Being calm is the biggest asset on the road to gaining some awareness of our opportunities to make choices. I like the word agitation for the state of body and mind we usually find ourselves in. It brings to mind the agitator in a washing machine that keeps things tumbling around, in motion, and mixed up. This isn’t a bad bit of imagery for the physical and mental state in which we are often stuck (and emotional. Is emotional separate from those two?). We agitate ourselves by worrying about the future, replaying the past, consuming food or media … it’s a long list. Here’s what I think is our biggest stumbling block though - we avoid being still.
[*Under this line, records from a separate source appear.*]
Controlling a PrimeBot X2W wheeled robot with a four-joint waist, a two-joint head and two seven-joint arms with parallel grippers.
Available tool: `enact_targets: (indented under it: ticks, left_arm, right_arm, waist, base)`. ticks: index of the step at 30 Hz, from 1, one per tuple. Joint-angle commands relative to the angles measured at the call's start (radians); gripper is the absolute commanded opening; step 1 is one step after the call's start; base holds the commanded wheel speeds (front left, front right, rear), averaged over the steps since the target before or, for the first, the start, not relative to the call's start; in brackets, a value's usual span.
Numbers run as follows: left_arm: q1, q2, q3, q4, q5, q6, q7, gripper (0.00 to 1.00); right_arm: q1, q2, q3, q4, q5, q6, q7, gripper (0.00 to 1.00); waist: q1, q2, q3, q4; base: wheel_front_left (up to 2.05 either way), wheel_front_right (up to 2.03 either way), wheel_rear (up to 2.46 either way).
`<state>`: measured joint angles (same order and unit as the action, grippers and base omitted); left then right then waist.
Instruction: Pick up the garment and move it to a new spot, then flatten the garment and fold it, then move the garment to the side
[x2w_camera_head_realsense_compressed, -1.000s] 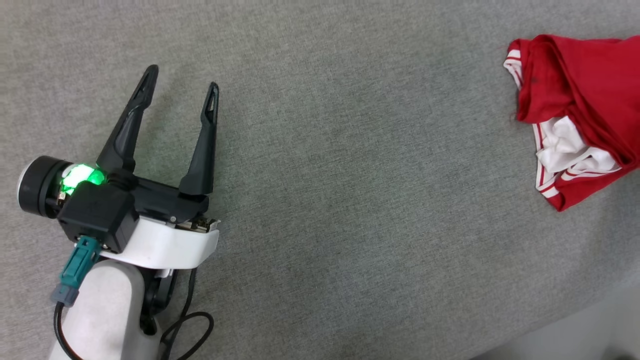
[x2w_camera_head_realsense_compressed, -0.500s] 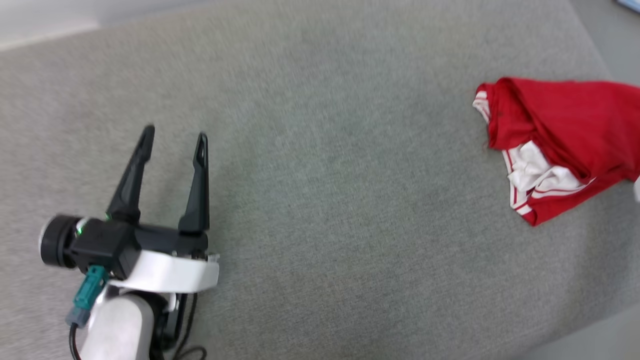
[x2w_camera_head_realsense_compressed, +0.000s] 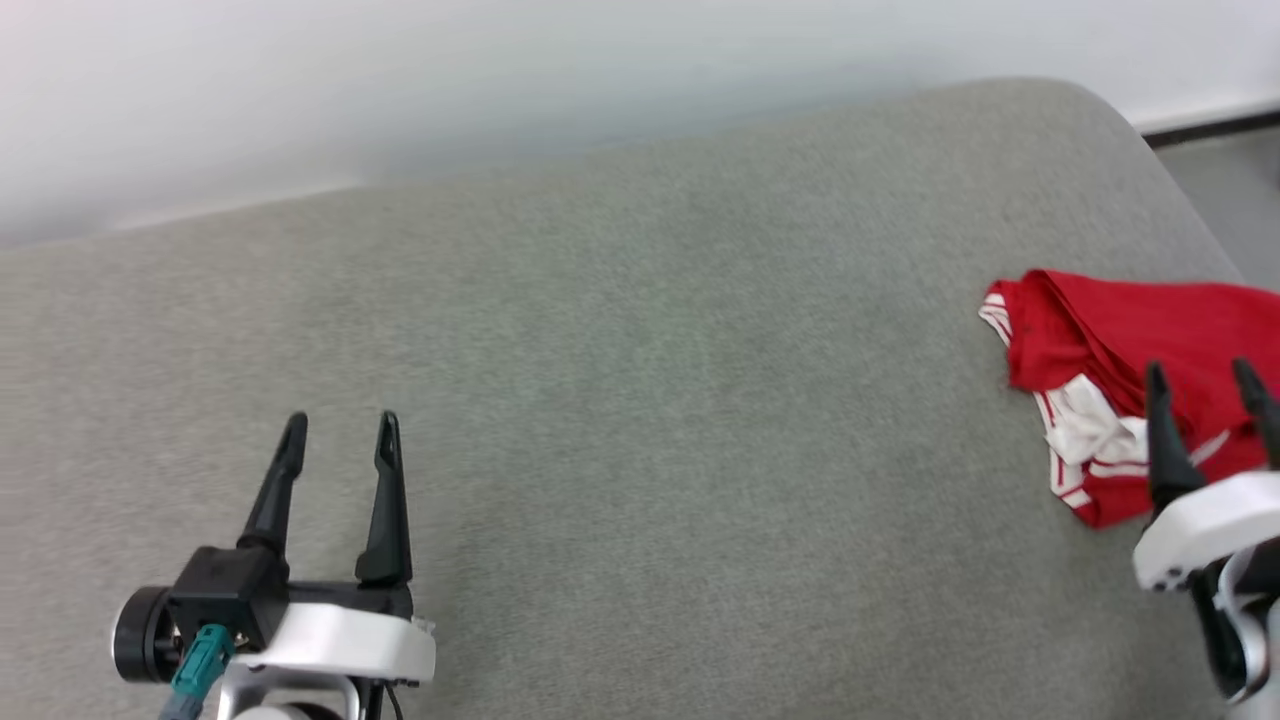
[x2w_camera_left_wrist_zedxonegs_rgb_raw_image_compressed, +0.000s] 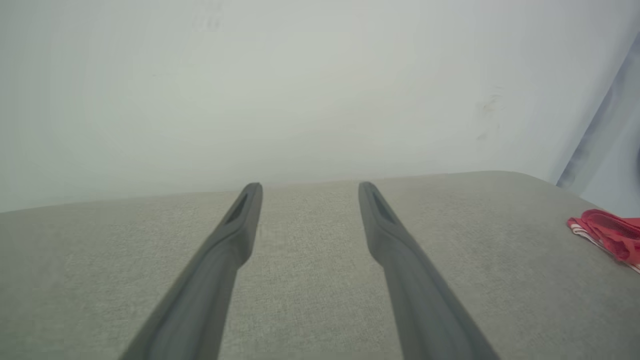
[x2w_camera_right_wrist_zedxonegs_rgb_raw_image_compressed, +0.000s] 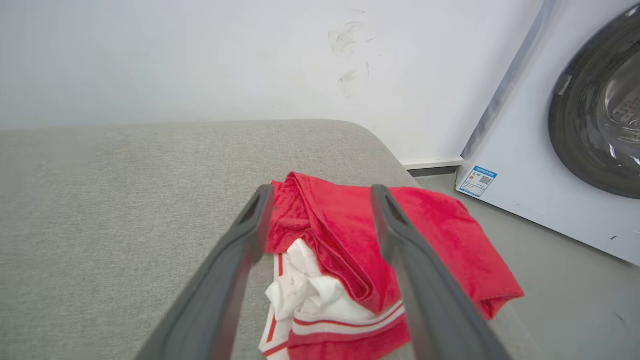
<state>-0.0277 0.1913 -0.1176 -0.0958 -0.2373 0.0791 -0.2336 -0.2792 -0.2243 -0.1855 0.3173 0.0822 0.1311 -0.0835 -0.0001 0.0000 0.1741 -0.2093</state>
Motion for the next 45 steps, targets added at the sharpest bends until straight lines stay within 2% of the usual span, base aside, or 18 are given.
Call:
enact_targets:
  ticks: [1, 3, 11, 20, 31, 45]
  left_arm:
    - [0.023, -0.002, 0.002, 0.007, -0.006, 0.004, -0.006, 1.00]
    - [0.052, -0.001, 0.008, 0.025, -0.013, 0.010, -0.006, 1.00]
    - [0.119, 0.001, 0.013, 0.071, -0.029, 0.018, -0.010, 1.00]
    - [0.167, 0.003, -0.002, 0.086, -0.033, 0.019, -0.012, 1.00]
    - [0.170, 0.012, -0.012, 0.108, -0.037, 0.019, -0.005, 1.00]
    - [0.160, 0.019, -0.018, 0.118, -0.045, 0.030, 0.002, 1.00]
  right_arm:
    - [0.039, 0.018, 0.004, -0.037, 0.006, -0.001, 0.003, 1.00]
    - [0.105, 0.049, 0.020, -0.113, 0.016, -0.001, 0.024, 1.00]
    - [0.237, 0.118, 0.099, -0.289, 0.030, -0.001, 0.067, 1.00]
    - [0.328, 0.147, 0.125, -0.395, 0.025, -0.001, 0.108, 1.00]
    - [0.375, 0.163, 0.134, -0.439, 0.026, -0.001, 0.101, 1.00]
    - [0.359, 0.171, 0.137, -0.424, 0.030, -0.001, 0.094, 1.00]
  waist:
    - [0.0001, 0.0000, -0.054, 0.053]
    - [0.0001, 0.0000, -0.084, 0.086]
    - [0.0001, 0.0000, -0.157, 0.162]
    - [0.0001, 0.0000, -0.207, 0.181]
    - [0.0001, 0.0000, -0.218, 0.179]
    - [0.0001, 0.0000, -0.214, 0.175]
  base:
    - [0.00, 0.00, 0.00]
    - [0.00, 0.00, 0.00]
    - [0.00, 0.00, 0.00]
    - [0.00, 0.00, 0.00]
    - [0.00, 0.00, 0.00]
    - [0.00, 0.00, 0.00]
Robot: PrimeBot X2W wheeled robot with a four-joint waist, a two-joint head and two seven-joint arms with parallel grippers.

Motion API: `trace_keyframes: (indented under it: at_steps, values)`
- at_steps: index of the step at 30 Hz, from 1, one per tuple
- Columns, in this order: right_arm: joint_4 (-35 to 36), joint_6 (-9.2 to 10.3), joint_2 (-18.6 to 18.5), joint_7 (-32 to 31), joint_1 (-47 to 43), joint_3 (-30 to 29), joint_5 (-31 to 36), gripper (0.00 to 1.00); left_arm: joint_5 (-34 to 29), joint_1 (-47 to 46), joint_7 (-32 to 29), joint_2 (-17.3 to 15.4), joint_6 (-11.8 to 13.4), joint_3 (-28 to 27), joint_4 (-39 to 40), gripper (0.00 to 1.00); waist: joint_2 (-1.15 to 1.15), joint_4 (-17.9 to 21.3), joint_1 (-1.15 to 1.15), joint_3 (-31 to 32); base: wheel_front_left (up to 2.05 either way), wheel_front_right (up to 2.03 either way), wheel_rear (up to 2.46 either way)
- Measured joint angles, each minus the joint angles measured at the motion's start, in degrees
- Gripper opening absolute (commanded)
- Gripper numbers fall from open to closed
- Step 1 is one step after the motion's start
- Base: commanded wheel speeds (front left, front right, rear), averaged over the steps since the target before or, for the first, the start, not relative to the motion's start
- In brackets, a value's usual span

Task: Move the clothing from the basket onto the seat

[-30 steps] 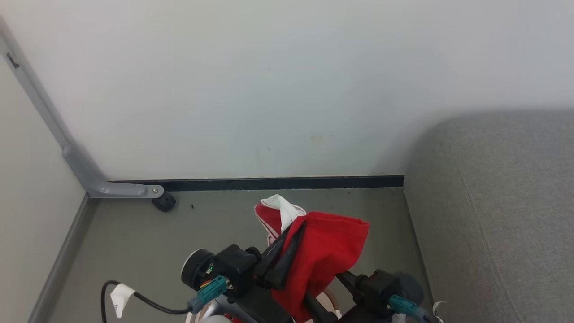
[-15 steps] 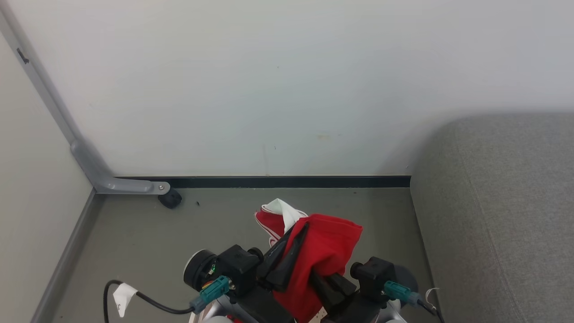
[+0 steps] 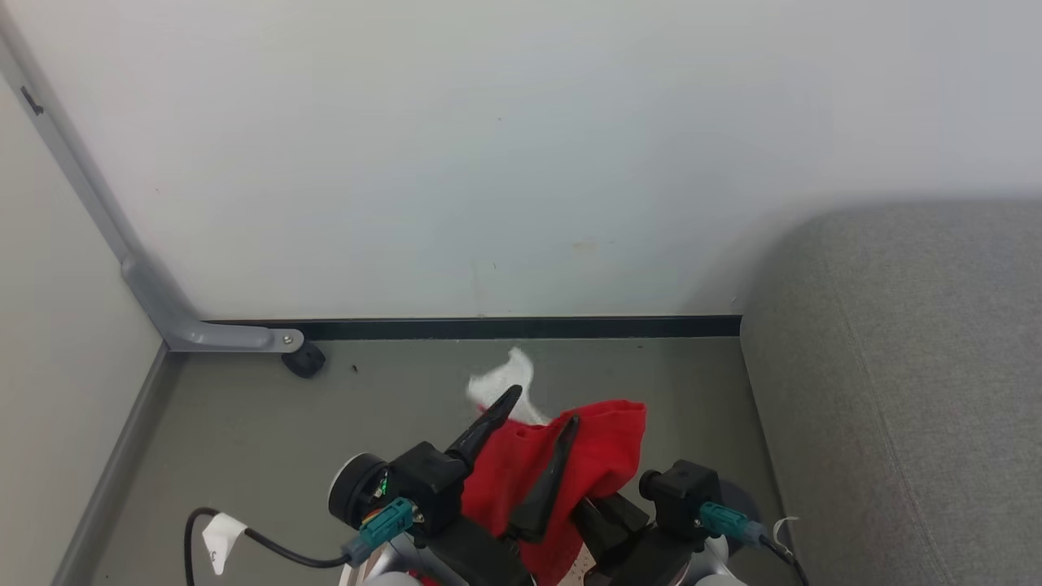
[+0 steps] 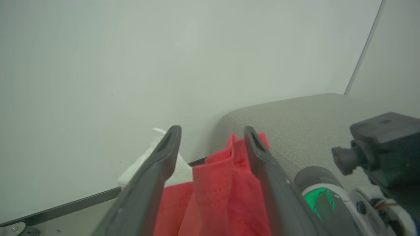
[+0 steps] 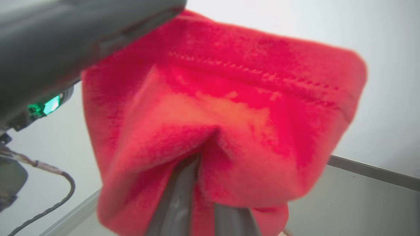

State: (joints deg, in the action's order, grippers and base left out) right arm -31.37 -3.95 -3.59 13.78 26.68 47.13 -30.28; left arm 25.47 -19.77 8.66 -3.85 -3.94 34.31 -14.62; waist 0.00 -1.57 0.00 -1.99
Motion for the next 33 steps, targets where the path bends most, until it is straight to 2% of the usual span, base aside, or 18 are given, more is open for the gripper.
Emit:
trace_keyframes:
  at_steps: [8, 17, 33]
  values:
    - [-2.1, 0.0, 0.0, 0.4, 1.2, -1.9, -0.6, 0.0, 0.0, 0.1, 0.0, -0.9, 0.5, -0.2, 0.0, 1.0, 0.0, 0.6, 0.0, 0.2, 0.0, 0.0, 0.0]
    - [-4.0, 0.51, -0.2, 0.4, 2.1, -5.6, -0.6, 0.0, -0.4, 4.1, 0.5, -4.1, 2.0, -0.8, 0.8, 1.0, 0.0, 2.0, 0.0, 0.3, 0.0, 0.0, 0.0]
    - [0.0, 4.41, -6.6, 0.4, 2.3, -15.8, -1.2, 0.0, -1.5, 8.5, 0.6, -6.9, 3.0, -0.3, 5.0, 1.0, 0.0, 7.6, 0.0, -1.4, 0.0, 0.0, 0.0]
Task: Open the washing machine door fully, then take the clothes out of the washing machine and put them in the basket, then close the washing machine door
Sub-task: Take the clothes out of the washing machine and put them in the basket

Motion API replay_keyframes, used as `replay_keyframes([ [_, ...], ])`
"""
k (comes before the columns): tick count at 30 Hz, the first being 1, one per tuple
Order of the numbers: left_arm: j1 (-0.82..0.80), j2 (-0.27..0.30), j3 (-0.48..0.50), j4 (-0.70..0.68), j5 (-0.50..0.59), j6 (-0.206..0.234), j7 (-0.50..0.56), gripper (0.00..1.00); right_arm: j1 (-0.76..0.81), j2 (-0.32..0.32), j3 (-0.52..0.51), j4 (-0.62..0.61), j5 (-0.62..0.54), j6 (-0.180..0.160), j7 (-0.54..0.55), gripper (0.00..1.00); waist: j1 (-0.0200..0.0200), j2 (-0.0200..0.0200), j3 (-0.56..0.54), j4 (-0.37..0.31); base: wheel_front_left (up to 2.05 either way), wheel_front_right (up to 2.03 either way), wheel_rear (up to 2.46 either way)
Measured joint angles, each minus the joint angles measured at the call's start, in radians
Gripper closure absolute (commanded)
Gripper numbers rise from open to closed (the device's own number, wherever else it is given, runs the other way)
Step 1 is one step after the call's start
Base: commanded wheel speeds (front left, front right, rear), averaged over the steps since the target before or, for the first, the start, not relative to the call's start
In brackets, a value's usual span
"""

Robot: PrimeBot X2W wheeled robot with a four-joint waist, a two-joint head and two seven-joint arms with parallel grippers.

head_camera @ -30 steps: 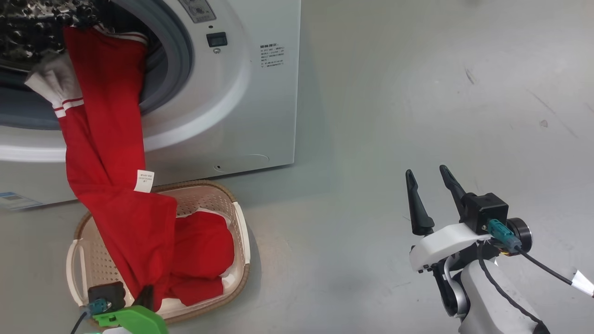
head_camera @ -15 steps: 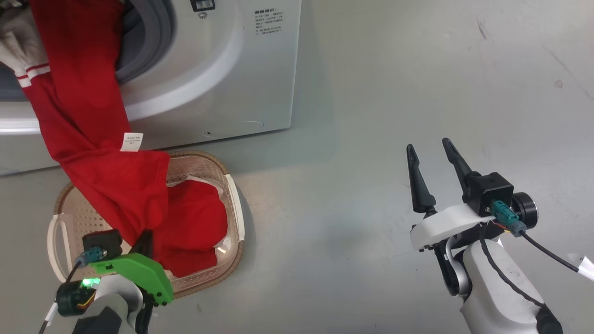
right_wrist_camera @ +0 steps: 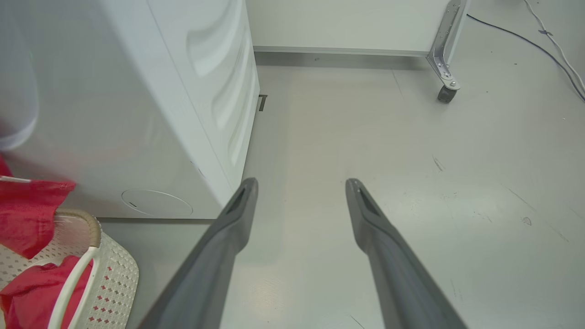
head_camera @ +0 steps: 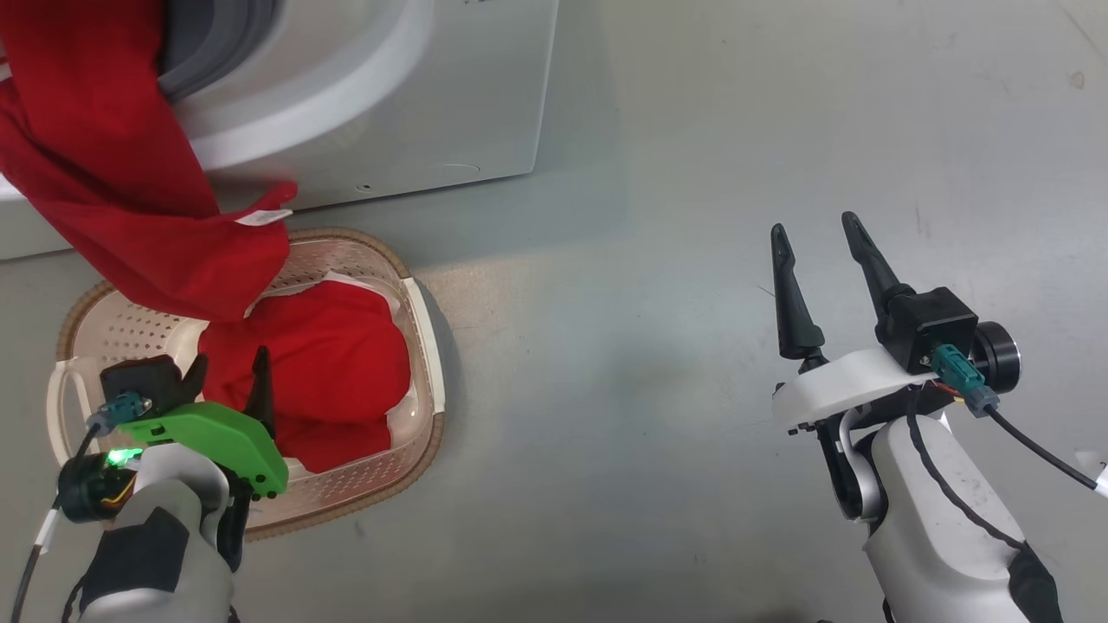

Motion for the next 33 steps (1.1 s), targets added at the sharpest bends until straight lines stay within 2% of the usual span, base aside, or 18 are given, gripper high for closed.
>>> replay_keyframes([
  [17, -0.002, -0.006, 0.011, -0.006, -0.01, 0.001, -0.017, 0.0, 0.0, 0.002, -0.012, 0.018, 0.002, 0.001, 0.0, 0.0, 0.0, 0.0, -0.063, 0.021, 0.0, 0.0, 0.0],
  [33, 0.031, -0.003, 0.082, -0.253, -0.011, 0.001, -0.017, 0.0, 0.023, 0.004, -0.015, 0.056, 0.019, 0.018, 0.0, 0.0, 0.0, 0.0, -0.186, 0.049, 0.0, 0.0, 0.0],
])
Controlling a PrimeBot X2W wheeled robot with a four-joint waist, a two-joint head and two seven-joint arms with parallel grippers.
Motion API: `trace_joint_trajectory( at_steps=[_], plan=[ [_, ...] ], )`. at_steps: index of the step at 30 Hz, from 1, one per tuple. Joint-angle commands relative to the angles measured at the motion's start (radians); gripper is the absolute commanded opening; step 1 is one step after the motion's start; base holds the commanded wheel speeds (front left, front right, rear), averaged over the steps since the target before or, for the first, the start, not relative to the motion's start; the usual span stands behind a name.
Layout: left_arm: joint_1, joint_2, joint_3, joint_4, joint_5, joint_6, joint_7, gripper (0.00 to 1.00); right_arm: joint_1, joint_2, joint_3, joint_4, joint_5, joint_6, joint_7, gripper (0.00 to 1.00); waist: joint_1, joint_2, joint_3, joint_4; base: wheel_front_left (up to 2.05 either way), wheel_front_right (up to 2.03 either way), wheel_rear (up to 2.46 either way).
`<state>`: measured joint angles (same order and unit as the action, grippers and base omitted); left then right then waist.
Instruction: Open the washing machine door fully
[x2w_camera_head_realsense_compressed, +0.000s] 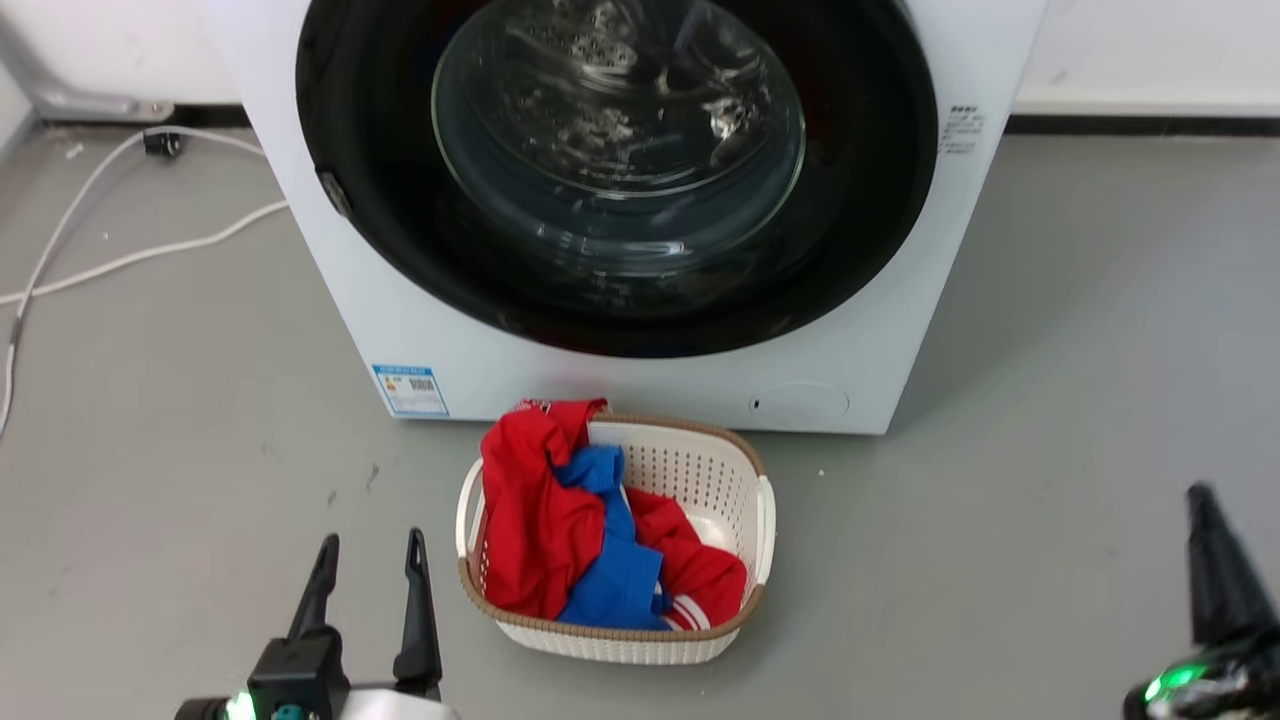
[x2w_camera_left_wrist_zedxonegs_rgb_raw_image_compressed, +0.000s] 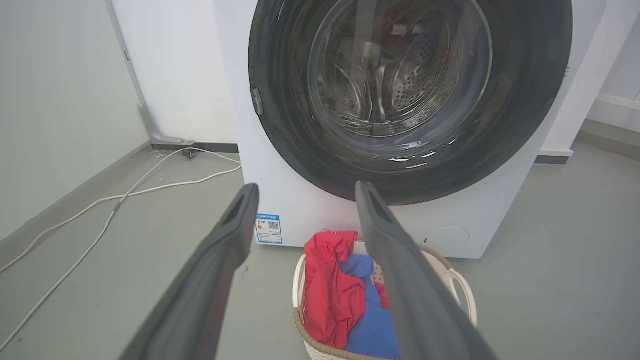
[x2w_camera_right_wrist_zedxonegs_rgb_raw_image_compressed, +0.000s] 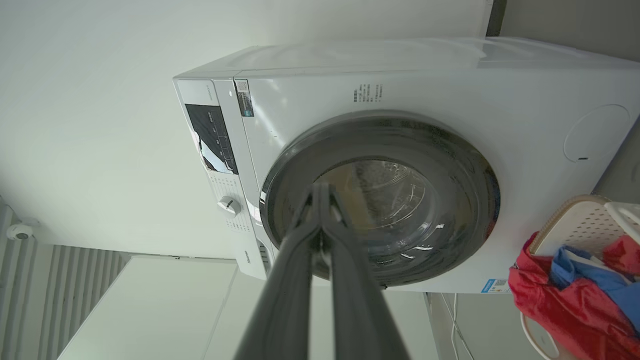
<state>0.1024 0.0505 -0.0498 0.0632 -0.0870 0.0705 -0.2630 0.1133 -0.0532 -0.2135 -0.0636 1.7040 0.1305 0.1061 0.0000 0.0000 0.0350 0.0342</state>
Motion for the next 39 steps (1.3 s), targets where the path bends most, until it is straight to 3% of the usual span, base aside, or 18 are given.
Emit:
trace_joint_trajectory(
  at_steps=[1,10,16,25,39],
  plan=[
    [-0.02,0.0,0.002,-0.007,0.008,0.002,-0.003,1.0,-0.039,-0.01,-0.017,0.01,-0.004,0.0,0.01,0.0,0.0,0.0,0.024,0.007,0.0,0.0,0.0],
    [-0.104,0.0,-0.001,-0.047,0.037,0.001,-0.003,1.0,-0.32,-0.114,-0.143,0.113,-0.01,0.0,0.091,0.0,0.0,0.0,0.156,0.04,0.0,0.0,0.0],
    [-0.167,0.0,-0.014,-0.072,0.034,0.005,-0.003,1.0,-0.52,-0.207,-0.173,0.198,-0.022,0.0,0.158,0.0,0.0,0.0,0.247,0.067,0.0,0.0,0.0],
    [-0.233,0.0,-0.034,-0.093,0.015,0.018,-0.003,1.0,-0.813,-0.332,-0.091,0.331,-0.099,0.0,0.241,0.0,0.0,0.0,0.364,0.11,0.0,0.0,0.0],
    [-0.288,0.0,-0.073,-0.106,-0.023,0.038,-0.003,1.0,-1.143,-0.461,0.108,0.51,-0.254,0.0,0.385,0.0,0.0,0.0,0.485,0.171,0.0,0.0,0.0]
  ],
)
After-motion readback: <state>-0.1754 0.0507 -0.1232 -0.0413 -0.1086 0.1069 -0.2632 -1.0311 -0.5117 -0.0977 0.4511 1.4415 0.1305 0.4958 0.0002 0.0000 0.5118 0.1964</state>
The central practice in the Zen tradition I come from is called zazen. I linked to a short video of my teacher talking about his understanding of it. The quickest summation I can give: sit still and comfortably upright, breathe naturally, allow thoughts to arise and disappear without engaging or holding on to them. There are many facets to this radically simple act, and many ways to understand it. It is an act of allowing yourself to become calm. No matter how agitated your body and mind are when you begin, the act of sitting still and choosing not to identify with your thinking naturally leads to some settling down (Often. Not always. If you don’t have this experience it’s not because you’re doing it wrong or because there is something wrong with you. Trust me, please. I’ll write about this at some length in the future).
The central practice of Alexander Technique doesn’t really have one name that everyone uses. I’m going to call it active rest for now. My simplest description: lie on the floor on your back with your head supported comfortably by a few paperback books, rest your hands on your abdomen and point your knees at the sky with your feet flat on the floor. Breathe naturally. Allow your body to release unnecessary tension. Accept (but don’t try for!)freedom in your neck, length in your spine, width in your back.
In the venn diagram of zazen and active rest there’s a pretty decent area of overlap. For what I’m trying to teach myself, they’re pretty good equivalents of the Collar Grab Game. As long as I do them, I can’t really fail at either one, I get a very nice reward, and they are about as fundamental as activity gets. Crucially, I’m still and distractions are minimized. This offers the opportunity to engage with choices we usually fly right past in our daily lives. For example:
breathing
thinking (it feels insane to simplify this to one item on a list but I’m going to for now)
tension in the neck
shortening or lengthening of my spine
squeezing or widening of my back
Take a few minutes and try one or both of these practices. Don’t try to do them well or correctly. See if you can set aside any expectations you have about what they’ll be like. You’re just playing the Collar Grab Game with yourself. Sit or lie down quietly, you get a treat. The end.